(WHAT TO PRODUCE) Without copying any picture, transcribe exactly the lines of the data below from the one containing "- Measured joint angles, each" through the one containing "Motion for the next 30".

(EXERCISE DATA)
========================================================================

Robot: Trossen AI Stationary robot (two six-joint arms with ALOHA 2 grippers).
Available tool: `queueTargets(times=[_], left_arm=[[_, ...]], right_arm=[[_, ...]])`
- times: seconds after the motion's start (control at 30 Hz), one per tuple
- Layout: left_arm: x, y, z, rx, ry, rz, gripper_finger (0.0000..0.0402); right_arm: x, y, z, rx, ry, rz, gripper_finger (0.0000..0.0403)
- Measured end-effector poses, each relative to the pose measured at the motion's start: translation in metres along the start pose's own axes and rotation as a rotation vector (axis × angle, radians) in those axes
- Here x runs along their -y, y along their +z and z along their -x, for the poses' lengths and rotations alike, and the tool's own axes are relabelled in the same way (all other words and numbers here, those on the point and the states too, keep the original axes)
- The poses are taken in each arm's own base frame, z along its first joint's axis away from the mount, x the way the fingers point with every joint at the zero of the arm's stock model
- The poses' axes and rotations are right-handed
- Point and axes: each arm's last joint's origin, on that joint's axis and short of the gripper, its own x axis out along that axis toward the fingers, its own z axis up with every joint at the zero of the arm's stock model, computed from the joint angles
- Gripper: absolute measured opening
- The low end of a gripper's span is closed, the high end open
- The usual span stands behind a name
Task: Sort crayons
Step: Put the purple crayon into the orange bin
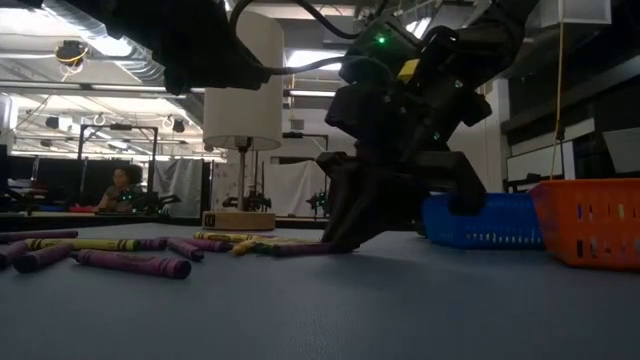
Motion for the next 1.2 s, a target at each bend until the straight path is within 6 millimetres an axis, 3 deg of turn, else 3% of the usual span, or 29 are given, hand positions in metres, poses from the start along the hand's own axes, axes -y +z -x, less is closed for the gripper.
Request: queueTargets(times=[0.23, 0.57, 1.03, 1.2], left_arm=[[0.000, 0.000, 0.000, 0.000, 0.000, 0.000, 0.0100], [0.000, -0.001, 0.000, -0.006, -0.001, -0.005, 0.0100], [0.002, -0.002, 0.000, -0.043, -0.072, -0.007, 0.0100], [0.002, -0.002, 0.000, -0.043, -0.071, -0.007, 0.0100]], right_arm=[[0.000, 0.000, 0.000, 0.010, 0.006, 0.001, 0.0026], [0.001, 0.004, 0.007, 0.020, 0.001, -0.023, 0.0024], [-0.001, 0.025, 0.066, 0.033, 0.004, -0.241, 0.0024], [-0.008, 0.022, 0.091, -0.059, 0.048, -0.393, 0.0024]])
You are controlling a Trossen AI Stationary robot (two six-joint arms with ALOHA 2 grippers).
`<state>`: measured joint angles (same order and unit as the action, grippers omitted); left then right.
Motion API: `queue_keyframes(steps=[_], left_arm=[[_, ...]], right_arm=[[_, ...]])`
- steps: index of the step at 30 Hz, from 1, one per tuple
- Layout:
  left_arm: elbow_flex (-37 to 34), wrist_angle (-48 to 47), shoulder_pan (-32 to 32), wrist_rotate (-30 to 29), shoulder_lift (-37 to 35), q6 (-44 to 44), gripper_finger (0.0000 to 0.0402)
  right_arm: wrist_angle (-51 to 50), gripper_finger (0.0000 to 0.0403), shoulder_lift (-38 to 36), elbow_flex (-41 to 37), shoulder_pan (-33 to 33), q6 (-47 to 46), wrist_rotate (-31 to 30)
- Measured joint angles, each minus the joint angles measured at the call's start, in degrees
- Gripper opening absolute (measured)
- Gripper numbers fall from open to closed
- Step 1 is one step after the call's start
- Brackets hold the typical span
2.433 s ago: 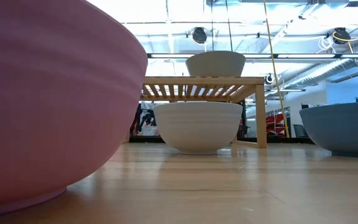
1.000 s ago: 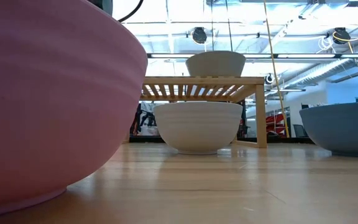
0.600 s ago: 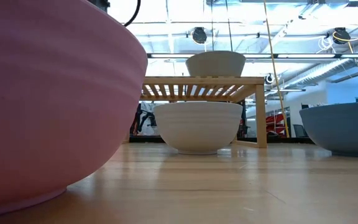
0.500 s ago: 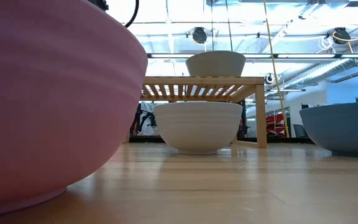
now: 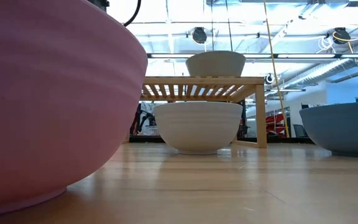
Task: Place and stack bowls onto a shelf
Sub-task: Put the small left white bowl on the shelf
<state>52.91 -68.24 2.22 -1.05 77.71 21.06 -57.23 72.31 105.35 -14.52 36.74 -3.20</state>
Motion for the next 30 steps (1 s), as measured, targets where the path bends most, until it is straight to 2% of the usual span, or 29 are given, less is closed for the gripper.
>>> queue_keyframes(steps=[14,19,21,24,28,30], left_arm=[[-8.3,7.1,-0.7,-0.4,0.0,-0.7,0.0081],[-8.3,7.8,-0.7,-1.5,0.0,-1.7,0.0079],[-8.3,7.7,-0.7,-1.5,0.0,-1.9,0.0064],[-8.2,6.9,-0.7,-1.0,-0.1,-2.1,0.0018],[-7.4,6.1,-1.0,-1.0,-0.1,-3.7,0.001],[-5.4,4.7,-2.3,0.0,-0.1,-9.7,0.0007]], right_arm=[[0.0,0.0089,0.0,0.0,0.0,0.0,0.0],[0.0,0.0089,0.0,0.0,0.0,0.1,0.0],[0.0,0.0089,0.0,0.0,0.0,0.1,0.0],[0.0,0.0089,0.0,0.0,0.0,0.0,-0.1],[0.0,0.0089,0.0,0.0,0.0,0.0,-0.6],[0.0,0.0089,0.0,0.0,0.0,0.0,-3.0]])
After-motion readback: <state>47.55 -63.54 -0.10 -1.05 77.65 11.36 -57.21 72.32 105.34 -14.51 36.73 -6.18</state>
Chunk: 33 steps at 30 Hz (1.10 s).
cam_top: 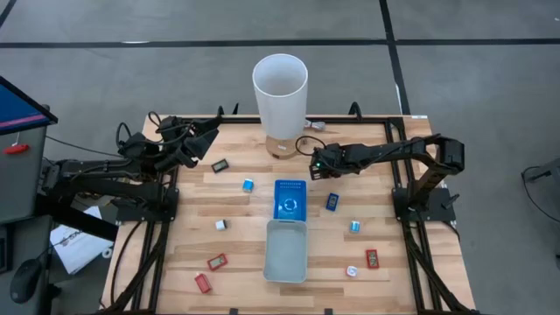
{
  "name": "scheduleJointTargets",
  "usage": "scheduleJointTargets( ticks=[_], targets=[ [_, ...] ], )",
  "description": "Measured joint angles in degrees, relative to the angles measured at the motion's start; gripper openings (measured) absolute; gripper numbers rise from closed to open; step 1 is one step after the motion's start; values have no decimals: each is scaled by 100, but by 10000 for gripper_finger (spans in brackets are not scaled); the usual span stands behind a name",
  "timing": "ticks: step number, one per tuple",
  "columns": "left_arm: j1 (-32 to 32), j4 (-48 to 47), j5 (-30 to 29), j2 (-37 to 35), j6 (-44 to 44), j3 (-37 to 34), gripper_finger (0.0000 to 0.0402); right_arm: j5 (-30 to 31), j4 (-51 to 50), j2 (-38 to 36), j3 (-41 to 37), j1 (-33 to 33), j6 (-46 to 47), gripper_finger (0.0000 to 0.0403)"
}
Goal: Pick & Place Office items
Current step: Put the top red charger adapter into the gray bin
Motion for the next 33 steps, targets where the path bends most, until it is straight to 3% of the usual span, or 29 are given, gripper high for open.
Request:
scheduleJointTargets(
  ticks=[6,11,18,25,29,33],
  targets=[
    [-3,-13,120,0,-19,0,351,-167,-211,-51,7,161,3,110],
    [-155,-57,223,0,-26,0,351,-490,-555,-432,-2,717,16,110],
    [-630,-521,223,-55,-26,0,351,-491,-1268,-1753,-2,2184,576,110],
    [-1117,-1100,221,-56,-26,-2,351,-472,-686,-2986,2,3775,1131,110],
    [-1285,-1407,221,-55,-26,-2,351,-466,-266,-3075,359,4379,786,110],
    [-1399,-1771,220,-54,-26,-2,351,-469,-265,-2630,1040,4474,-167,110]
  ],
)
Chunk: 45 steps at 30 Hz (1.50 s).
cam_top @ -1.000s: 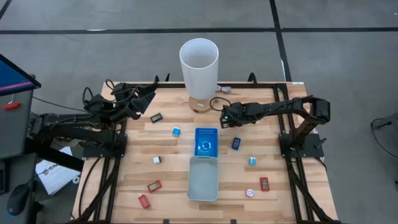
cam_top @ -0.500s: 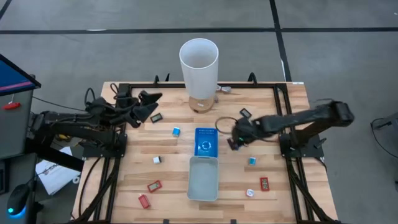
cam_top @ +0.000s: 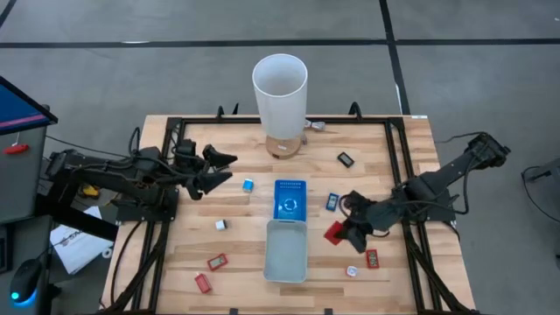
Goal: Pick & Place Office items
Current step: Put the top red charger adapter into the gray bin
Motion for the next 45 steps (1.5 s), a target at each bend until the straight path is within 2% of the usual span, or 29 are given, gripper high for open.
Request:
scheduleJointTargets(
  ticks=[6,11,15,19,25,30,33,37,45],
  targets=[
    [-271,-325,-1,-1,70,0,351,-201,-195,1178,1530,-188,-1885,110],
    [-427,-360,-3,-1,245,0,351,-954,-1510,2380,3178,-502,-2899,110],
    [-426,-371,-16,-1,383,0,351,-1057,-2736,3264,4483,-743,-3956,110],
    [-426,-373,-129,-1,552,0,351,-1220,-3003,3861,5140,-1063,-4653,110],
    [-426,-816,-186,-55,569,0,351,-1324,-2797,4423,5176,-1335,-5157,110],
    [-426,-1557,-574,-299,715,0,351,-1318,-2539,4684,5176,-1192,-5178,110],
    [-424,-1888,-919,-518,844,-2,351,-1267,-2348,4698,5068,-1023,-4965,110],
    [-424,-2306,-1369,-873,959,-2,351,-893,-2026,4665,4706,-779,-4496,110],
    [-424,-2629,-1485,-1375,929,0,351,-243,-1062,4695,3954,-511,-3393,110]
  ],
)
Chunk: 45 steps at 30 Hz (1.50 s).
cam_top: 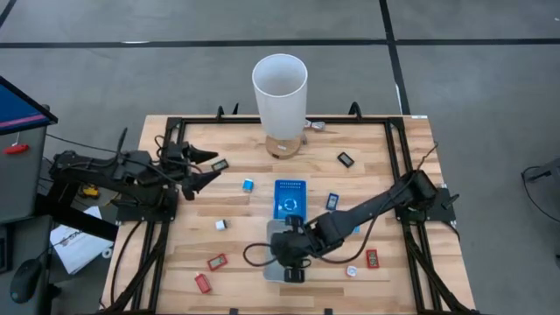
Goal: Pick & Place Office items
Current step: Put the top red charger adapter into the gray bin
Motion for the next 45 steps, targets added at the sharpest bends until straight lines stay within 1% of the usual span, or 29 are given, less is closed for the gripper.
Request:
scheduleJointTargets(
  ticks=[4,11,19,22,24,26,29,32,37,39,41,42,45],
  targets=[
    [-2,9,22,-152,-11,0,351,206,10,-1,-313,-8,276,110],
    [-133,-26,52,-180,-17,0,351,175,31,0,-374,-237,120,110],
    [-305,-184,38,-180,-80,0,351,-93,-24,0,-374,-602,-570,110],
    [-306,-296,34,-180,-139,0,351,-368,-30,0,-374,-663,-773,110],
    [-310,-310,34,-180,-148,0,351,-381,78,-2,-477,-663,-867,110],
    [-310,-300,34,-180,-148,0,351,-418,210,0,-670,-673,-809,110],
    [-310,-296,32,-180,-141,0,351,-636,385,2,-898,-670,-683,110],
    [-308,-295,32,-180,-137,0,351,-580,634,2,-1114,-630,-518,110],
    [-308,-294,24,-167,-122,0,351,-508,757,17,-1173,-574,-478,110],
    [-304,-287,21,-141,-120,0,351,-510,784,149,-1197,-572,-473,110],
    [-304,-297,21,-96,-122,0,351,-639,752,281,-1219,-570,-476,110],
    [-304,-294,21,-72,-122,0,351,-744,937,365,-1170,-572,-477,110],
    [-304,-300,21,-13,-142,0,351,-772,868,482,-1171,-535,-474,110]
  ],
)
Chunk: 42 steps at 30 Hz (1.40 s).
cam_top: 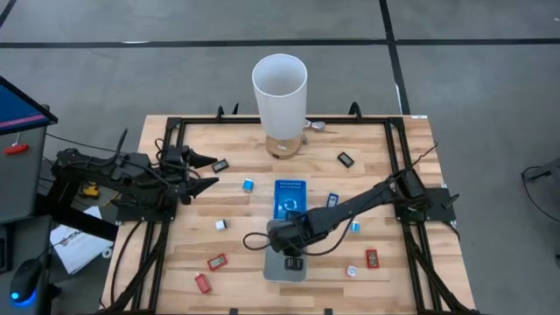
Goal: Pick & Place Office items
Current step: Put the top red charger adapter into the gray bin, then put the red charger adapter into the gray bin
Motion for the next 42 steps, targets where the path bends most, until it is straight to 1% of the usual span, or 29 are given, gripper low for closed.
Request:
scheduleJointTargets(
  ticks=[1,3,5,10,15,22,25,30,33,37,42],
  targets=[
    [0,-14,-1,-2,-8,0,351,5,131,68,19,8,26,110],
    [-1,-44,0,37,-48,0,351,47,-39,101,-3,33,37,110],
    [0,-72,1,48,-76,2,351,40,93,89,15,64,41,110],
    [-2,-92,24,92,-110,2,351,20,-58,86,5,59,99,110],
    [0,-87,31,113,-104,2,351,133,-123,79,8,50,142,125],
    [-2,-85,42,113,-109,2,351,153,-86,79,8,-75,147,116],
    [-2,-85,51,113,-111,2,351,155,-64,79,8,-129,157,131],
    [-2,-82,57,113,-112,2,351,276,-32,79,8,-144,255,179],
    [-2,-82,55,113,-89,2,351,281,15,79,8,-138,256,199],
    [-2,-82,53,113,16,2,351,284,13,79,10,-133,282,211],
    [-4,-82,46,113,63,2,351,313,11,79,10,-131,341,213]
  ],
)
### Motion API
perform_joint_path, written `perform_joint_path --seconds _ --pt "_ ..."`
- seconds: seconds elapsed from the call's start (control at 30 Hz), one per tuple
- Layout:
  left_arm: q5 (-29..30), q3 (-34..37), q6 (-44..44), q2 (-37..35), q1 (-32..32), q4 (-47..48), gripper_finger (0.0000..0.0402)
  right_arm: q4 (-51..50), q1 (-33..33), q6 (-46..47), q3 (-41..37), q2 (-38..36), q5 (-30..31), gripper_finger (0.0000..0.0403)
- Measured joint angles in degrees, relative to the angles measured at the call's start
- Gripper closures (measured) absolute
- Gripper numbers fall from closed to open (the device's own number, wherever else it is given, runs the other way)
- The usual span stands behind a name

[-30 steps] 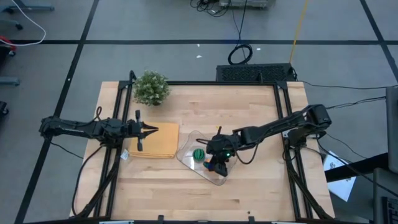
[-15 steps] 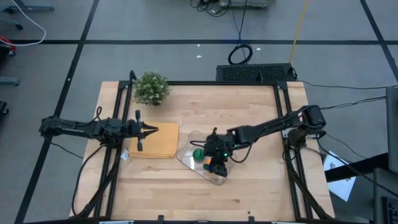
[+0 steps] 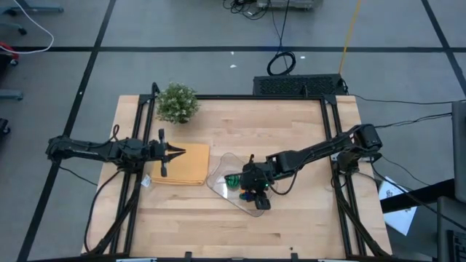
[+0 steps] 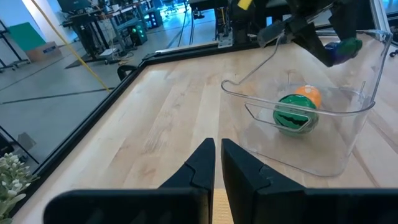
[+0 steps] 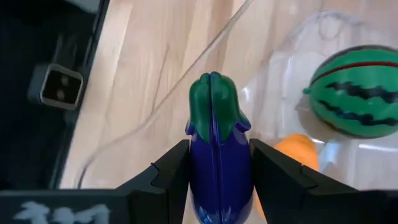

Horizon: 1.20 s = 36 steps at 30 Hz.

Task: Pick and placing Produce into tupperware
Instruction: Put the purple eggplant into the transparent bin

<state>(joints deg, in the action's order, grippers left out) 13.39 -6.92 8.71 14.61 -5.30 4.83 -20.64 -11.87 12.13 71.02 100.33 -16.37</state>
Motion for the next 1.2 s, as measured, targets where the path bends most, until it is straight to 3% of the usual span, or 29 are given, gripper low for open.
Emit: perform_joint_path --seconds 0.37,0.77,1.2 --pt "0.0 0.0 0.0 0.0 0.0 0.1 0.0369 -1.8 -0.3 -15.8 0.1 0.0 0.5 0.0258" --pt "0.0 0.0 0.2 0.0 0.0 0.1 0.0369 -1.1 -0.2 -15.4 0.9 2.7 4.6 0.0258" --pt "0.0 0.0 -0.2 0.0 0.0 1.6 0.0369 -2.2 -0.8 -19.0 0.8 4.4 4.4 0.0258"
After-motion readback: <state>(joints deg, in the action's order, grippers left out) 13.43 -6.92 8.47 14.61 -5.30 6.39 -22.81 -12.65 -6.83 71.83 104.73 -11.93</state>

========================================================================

(OUTPUT)
- Measured joint angles, each minus the joint angles measured at the call's start, in degrees
- Gripper opening absolute (measured)
- Gripper numbers fall from open to closed
- Step 1 is one step after the call's start
- Brackets hold the typical span
2.433 s ago: 
1.000 s ago: 
0.600 s ago: 
0.500 s ago: 
now: 
Task: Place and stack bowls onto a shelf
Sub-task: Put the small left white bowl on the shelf
<state>52.91 -68.24 2.22 -1.05 77.71 21.06 -57.23 72.31 105.35 -14.52 36.74 -3.20</state>
Motion for the next 30 steps (1 s), as measured, targets where the path bends most, until it is straight to 2% of the usual span, or 29 are given, less is closed for the gripper.

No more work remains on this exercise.